Instructions for the task:
Find every line in the records below that contains "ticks", and copy it.

Entries shown:
○ ○ ○ ○ ○ ○ ○
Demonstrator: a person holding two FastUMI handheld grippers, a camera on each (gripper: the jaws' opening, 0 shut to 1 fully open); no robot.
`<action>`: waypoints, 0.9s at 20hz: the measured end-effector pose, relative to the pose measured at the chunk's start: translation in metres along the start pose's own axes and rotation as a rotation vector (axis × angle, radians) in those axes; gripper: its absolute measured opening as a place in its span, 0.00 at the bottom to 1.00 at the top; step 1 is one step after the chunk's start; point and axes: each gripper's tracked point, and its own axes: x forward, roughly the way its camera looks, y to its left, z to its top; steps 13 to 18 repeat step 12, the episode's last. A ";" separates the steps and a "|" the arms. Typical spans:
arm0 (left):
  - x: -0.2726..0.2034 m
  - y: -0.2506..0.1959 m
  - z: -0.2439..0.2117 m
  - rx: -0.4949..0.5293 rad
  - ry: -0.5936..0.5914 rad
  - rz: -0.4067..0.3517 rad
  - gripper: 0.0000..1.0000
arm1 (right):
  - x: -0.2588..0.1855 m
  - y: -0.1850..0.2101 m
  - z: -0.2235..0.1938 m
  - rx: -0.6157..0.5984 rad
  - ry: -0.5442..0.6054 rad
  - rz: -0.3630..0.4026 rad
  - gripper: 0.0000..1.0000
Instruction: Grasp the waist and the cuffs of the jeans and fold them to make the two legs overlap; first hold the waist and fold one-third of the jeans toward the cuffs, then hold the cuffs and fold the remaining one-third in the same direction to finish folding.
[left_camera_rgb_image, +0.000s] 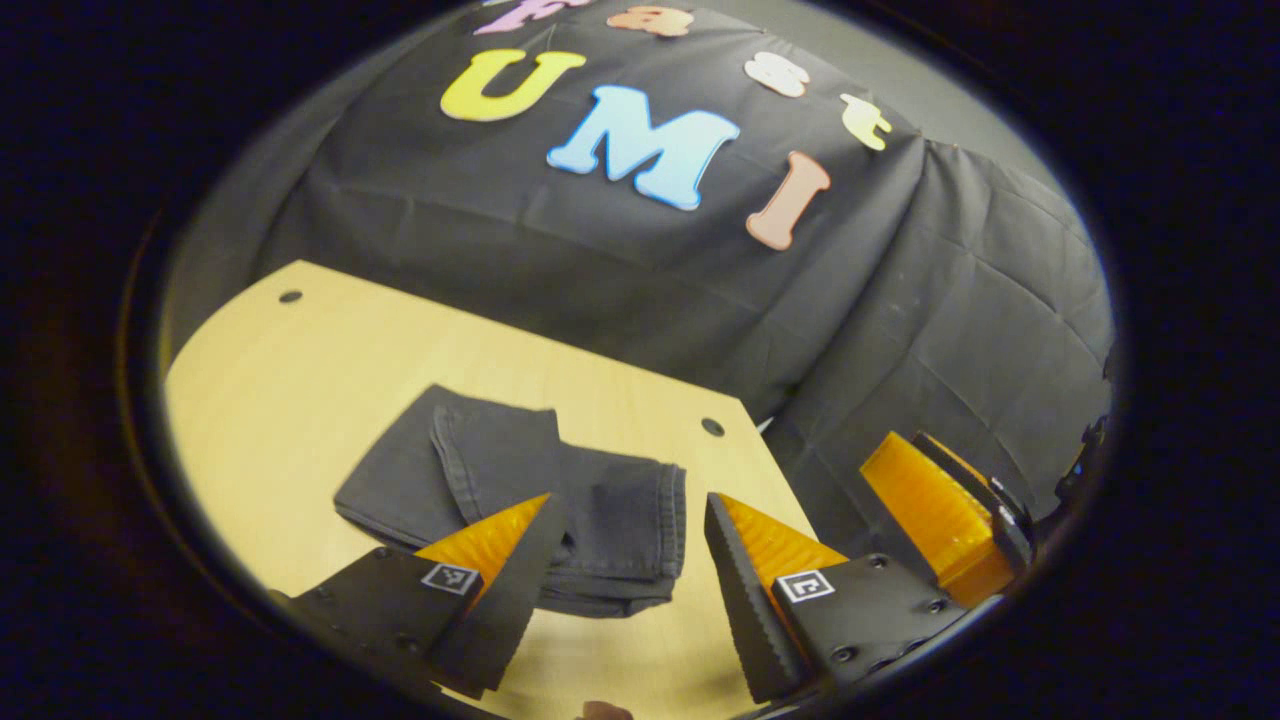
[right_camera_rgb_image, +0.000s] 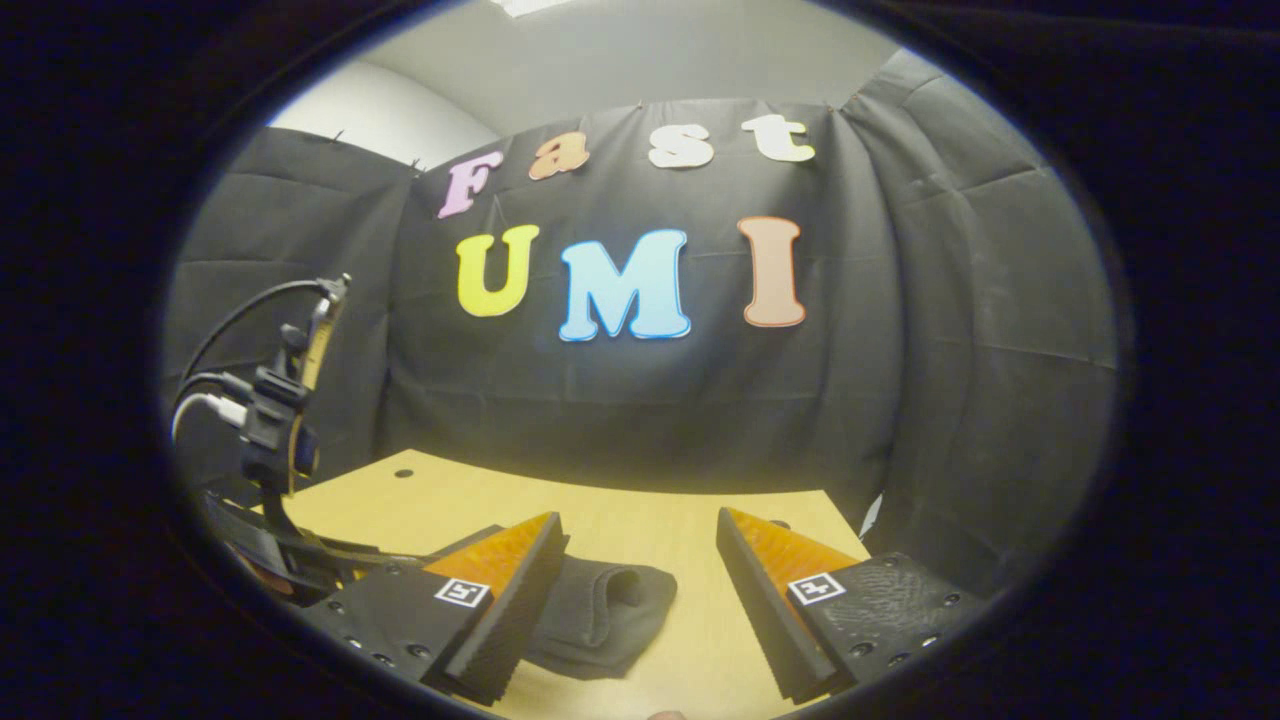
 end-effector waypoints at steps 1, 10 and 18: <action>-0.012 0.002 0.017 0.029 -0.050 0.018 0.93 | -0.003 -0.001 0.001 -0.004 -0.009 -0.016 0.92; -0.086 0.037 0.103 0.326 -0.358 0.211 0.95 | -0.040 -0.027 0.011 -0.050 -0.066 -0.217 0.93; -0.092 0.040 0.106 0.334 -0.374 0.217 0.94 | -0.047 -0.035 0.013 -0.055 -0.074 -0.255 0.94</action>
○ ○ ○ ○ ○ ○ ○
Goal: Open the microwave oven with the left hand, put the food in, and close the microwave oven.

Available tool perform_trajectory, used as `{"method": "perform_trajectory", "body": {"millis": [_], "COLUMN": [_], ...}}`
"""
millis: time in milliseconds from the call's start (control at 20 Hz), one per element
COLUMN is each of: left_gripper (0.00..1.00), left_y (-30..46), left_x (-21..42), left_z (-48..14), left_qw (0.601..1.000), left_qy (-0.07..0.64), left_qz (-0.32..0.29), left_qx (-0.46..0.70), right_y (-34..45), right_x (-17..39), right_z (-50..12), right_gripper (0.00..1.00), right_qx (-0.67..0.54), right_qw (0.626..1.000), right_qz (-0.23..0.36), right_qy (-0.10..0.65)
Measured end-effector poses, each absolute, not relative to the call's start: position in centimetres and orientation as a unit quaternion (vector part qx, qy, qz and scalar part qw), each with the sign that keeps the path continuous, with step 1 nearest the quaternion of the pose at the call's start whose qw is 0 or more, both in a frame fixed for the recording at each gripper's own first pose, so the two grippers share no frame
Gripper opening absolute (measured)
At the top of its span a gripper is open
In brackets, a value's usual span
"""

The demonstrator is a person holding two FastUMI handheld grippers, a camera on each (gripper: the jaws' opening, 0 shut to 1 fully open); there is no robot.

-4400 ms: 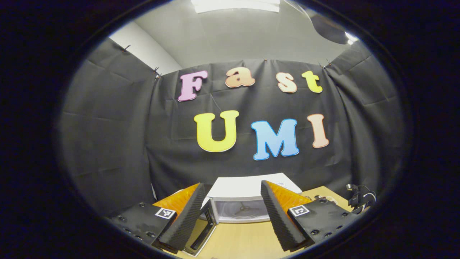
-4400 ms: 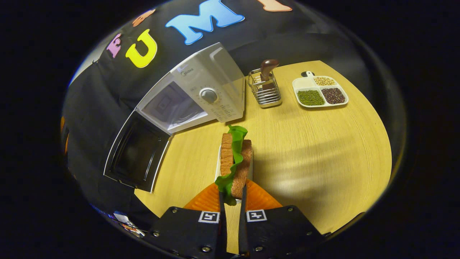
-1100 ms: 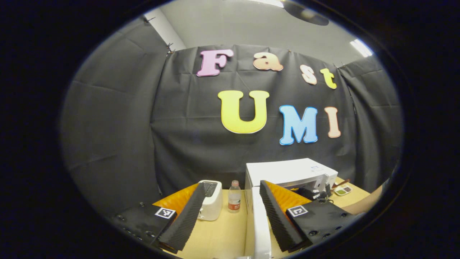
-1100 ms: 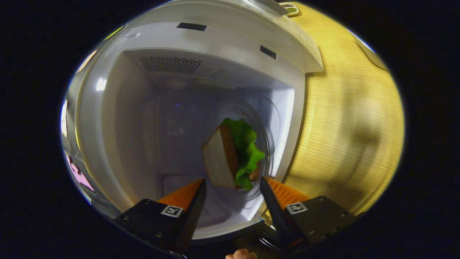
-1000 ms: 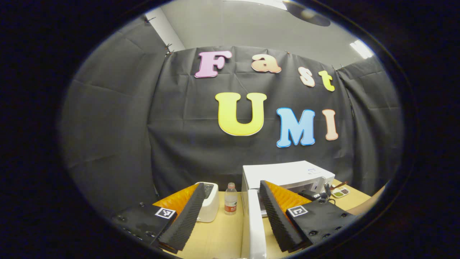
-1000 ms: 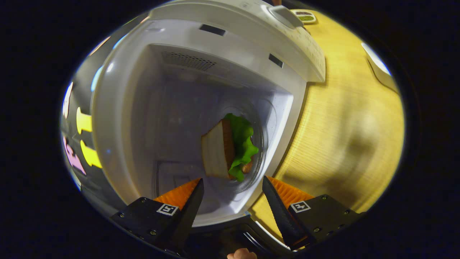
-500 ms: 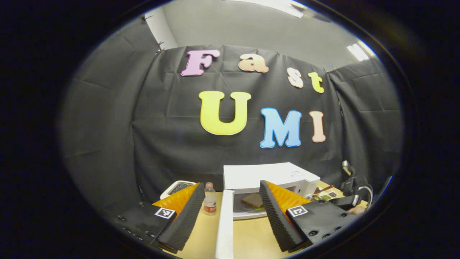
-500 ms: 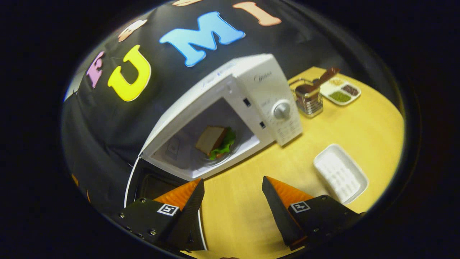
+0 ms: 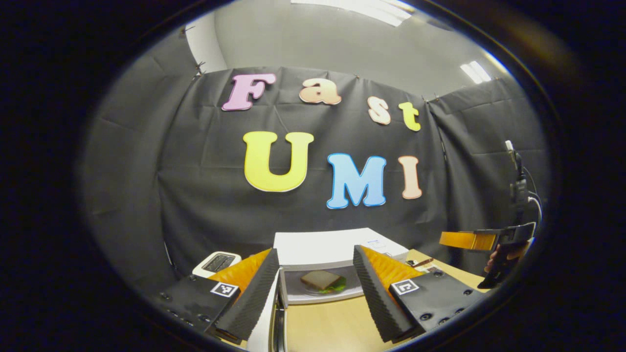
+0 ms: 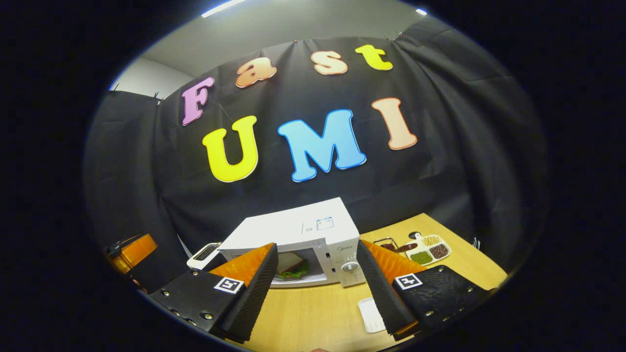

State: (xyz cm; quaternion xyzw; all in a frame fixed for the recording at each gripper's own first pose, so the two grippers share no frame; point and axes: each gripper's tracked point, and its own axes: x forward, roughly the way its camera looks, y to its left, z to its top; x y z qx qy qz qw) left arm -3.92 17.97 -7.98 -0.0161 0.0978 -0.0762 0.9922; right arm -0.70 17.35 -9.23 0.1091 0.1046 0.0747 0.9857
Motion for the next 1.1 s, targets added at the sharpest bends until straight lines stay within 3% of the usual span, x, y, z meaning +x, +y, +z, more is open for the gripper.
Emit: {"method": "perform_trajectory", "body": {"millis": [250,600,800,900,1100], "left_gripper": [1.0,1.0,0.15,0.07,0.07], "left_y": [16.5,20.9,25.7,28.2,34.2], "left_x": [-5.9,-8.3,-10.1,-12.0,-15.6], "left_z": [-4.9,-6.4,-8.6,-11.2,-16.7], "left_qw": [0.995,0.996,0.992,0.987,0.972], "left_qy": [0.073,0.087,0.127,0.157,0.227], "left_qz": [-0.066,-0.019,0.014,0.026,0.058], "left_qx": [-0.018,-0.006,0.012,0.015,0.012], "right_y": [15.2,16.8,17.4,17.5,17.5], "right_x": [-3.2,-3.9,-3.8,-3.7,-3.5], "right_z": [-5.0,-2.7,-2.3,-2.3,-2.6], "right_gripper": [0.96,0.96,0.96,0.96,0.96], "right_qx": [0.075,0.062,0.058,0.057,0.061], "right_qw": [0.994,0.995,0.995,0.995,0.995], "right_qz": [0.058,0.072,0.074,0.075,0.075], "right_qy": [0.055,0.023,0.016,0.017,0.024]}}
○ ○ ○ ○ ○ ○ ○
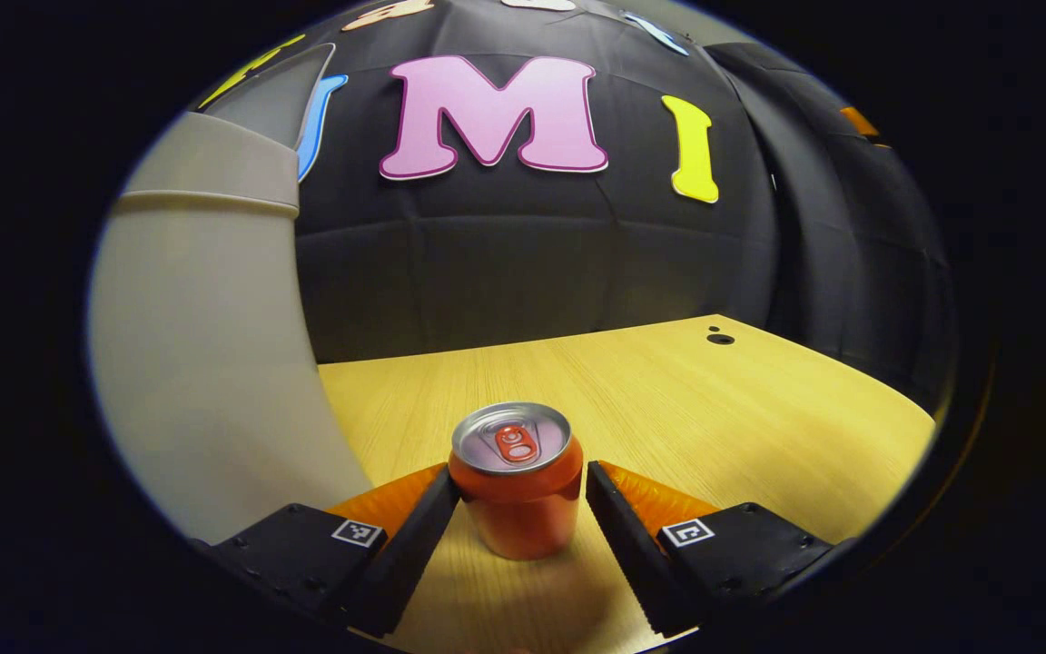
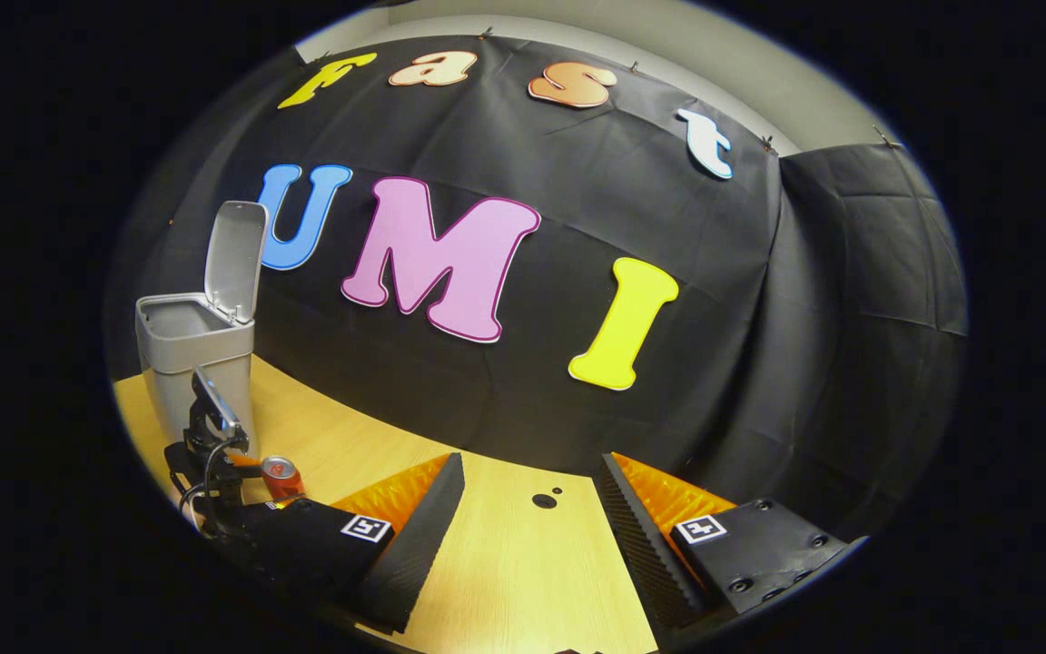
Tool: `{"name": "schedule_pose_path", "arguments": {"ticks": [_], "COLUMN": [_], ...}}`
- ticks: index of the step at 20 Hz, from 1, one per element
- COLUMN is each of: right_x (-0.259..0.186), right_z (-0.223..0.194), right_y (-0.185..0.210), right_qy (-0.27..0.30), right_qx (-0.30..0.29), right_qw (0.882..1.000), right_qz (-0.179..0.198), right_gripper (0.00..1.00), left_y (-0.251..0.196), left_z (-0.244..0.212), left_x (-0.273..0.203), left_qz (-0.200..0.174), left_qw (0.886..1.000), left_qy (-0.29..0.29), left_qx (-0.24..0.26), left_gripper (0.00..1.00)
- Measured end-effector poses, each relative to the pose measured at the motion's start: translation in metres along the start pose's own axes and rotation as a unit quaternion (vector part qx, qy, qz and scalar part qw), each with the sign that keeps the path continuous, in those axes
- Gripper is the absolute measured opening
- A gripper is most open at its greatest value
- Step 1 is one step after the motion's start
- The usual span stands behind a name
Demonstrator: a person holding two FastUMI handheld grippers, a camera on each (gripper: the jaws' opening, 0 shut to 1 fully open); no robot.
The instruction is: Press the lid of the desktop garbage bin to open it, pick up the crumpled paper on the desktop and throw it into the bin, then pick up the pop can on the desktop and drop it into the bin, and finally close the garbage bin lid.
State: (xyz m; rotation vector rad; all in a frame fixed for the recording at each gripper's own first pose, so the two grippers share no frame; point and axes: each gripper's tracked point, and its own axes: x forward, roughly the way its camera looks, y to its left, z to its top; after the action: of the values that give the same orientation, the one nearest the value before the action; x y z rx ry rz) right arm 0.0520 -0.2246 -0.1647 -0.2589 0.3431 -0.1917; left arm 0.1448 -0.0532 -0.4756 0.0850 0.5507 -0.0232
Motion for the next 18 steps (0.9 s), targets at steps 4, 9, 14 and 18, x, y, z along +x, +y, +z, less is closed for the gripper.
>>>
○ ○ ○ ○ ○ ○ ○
Result of this exercise:
Tool: `{"name": "schedule_pose_path", "arguments": {"ticks": [_], "COLUMN": [_], ...}}`
- ticks: index of the step at 20 Hz, from 1, one per element

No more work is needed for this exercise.